Although it is still too early to declare with confidence that the bear market in coffee prices is over and that this is anything but a counter-trend bounce, the recent price & volume action as well as other bullish technicals highlighted on the $COFFEE weekly chart do help support such a case. As stated in the original post on Nov 6th, the JO trade (as well as coffee futures for those preferring a pure play on coffee prices) still has the potential to morph into a longer-term swing or trend trade. As previously stated, the 2nd target on the JO trade based off the 60 minute time frame was my final target for this trade and as such, the JO trade will now be moved to the Completed Trades category. However, JO (and $COFFEE) will remain as Trade Setups in both the Long (typical swing trades) and Long-Term Trade categories.

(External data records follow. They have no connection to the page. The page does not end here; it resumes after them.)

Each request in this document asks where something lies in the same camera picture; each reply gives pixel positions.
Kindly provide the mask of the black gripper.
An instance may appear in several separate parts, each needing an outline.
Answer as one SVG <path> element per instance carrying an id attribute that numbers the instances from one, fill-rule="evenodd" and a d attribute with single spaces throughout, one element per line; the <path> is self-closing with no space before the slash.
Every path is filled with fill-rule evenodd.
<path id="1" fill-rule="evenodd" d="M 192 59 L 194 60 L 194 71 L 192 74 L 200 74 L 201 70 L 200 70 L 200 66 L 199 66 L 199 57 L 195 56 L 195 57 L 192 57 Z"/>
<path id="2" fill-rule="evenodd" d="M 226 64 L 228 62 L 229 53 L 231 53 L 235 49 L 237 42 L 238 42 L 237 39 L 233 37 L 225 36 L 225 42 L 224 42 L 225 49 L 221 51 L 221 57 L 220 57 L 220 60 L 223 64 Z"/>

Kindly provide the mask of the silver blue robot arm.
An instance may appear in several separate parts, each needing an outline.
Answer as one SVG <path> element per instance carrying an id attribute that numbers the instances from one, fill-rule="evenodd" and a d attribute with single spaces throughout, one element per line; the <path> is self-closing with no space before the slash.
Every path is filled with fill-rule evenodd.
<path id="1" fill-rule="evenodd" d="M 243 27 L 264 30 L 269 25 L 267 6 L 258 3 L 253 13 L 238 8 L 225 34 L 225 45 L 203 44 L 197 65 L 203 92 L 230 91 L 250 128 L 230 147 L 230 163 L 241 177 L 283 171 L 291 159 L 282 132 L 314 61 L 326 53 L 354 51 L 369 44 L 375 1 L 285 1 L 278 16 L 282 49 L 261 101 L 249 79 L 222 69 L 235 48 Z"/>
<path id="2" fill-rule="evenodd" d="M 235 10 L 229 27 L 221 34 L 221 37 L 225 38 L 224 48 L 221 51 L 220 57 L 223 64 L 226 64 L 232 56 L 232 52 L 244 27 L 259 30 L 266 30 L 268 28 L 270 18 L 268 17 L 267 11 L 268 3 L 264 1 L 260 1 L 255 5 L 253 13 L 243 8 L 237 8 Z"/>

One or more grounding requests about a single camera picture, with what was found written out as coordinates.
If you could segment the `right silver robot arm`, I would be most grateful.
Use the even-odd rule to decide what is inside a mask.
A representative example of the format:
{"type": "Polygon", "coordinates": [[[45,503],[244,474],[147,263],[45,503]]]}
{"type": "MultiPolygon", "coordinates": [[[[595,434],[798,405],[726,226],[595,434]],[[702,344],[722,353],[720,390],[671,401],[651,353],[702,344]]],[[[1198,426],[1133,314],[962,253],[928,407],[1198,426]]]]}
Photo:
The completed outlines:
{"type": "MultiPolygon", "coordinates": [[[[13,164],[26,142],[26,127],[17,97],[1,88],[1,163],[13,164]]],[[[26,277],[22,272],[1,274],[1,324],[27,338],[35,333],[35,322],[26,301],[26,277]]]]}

Those who are longer-term bullish on coffee prices may therefore decide to hold some or all of their position here while raising stops to protect profits. The next buy signal for both JO and/or coffee futures remains on a solid break or weekly close above the weekly falling wedge pattern on $COFFEE. Waiting for prices to print a weekly close above the downtrend line helps to minimize the chances of chasing a false breakout but could also lead to a less-than-optimal entry should prices explode higher during the week following a breakout. Therefore, each trader must decide whether to take an intra-week breakout or wait for a weekly close above a resistance level/buy-point when trading off the weekly charts. Something that I will look for if taking a breakout of a weekly chart during the week would be for a breakout on above average volume (at least 1.5x the average volume for the last 60-90 days) as well as any other bullish price action, such as a bullish reversal candlestick pattern on the daily frame.
The RNO Long Trade Setup posted last week has triggered an entry on a break above the descending channel. I also wanted to point out that going forward, many of the static charts will list both the suggested target level as well as the actually resistance (for longs) or support (for shorts) level. TC2000 just added a new feature to the latest beta version update which will automatically add the exact price level of a horizontal line. As many of the price targets that I use are based off horizontal support or resistance levels, I find this to be a very useful feature. As I have often stated, my suggested target levels (T1, T2, etc…) for long trades are typically set slightly below the actually resistance level in order to help assure a fill as a stock will occasionally reverse just shy of resistance, especially well watched levels.
(note: Although the previous post correctly referred to the pattern as a descending channel, the previous 60 minute chart posted below incorrectly listed the channel as a wedge pattern. However, the net effect of the breakout is essentially the same… i.e.- a breakout & likely trend reversal)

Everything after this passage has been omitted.